* Prompt: From top to bottom, write out the listing exactly and skip every picture.

* Given material:
*** Block opens ***

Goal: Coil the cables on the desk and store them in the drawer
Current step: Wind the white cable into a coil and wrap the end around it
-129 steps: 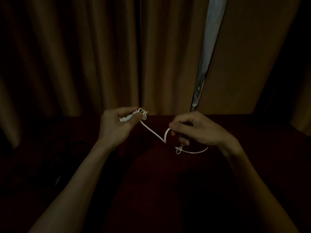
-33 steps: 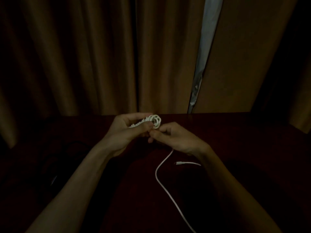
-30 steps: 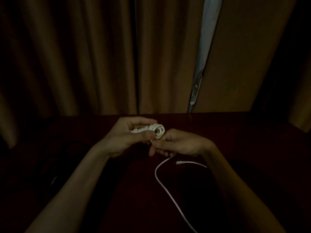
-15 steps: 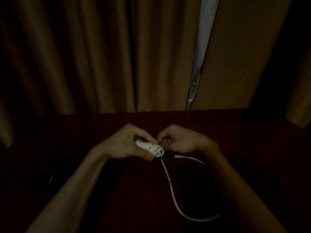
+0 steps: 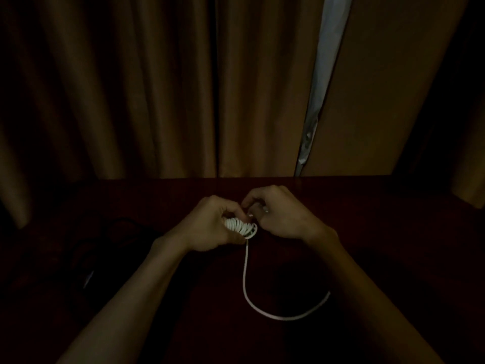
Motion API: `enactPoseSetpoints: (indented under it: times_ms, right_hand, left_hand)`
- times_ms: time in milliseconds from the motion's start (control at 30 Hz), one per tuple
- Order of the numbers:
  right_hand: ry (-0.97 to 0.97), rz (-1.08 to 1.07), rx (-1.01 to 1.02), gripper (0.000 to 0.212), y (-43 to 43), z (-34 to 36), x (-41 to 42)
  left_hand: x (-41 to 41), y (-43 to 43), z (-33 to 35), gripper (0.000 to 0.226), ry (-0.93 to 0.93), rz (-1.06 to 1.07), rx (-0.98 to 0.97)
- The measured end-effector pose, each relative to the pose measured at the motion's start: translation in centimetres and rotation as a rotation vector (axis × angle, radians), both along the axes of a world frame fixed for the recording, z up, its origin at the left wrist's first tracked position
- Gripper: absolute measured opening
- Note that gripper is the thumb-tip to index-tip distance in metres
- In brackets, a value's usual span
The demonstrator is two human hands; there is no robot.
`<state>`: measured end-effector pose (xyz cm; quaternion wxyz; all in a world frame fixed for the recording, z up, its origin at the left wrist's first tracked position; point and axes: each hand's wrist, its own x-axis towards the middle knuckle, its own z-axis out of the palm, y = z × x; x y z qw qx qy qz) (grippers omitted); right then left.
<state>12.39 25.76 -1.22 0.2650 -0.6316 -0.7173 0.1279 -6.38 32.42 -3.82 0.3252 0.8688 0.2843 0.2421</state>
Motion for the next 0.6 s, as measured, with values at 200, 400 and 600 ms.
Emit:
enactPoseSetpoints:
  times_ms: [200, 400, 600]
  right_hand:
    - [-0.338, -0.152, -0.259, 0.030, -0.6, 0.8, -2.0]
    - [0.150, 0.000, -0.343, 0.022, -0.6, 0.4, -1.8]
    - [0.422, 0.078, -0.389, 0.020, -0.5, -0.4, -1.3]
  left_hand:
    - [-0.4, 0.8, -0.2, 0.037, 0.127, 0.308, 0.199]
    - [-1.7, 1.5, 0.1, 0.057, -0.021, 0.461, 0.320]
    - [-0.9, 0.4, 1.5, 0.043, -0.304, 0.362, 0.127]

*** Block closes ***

* Exercise output:
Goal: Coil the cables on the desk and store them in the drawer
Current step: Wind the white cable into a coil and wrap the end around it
-129 steps: 
-33 steps: 
-30 steps: 
-15 steps: 
+0 steps: 
Motion API: `enactPoseSetpoints: (indented under it: times_ms, right_hand, left_hand)`
- times_ms: time in milliseconds from the motion's start (control at 30 Hz), one per tuple
- Order of the numbers:
  right_hand: ry (-0.97 to 0.97), rz (-1.08 to 1.07), rx (-1.01 to 1.02), gripper (0.000 to 0.212), y (-43 to 43), z (-34 to 36), x (-41 to 42)
  left_hand: x (-41 to 41), y (-43 to 43), z (-33 to 35), gripper (0.000 to 0.226), ry (-0.93 to 0.93), rz (-1.06 to 1.07), rx (-0.98 to 0.97)
- The measured end-effector pose, each relative to the pose measured at the motion's start: translation in centimetres and rotation as a rotation vector (axis × angle, radians), both along the axes of a world frame fixed for the recording, z up, its origin at the left wrist's first tracked position
- Gripper: absolute measured opening
- Note that gripper is the thumb-tip to index-tip distance in metres
- In brackets, a value's usual span
The demonstrator is two human hands; there is no robot.
`<state>`: measured end-effector pose (xyz cm; quaternion wxyz; all in a world frame fixed for the recording, z up, its origin at the left wrist's first tracked position; point and axes: each hand's wrist, its own x-axis towards the middle knuckle, its own z-axis out of the palm, y = z × x; x y z qw qx qy qz) (grippers omitted); right then left.
<state>12.39 25.76 -1.22 0.2650 -0.6316 -0.7173 0.1279 -6.38 32.42 -3.82 0.3252 0.8688 0.2843 0.2421</state>
Motion for the next 0.6 s, as measured, with values at 200, 400 and 600 ms.
Emit:
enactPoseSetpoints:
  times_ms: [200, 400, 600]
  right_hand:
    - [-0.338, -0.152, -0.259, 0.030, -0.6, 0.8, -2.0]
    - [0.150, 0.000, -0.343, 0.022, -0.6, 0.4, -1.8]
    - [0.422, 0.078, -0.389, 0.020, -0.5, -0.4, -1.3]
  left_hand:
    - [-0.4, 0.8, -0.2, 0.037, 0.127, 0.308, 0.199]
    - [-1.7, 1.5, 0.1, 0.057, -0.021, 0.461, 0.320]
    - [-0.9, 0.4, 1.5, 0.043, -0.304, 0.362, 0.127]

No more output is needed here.